Start of Input data

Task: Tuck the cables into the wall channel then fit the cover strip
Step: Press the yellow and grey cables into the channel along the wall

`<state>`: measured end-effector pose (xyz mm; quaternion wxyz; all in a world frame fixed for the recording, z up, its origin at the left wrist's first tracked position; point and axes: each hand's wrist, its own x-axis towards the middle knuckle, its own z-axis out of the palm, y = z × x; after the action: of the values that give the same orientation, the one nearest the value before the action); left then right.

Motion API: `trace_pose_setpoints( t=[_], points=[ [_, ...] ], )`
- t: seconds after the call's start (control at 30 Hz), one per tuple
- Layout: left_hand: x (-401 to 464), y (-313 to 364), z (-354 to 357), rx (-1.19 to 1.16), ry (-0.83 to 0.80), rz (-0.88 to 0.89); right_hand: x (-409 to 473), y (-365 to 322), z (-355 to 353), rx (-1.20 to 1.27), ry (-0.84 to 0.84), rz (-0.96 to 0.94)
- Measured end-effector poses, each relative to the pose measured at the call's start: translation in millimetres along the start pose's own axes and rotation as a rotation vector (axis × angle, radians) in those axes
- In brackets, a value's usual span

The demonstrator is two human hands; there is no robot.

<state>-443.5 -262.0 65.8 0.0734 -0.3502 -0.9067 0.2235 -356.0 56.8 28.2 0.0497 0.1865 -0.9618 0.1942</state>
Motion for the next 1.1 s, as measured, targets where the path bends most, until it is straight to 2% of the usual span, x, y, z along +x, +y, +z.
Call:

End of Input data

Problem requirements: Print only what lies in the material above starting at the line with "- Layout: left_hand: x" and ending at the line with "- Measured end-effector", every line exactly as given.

Solved exercise:
- Layout: left_hand: x (-401 to 464), y (-313 to 364), z (-354 to 357), rx (-1.19 to 1.16), ry (-0.83 to 0.80), rz (-0.88 to 0.89); right_hand: x (-409 to 473), y (-365 to 322), z (-355 to 353), rx (-1.20 to 1.27), ry (-0.84 to 0.84), rz (-0.96 to 0.94)
- Measured end-effector poses, each relative to the pose measured at the call's start: translation in millimetres along the start pose's own axes and rotation as a rotation vector (axis × angle, radians) in those axes

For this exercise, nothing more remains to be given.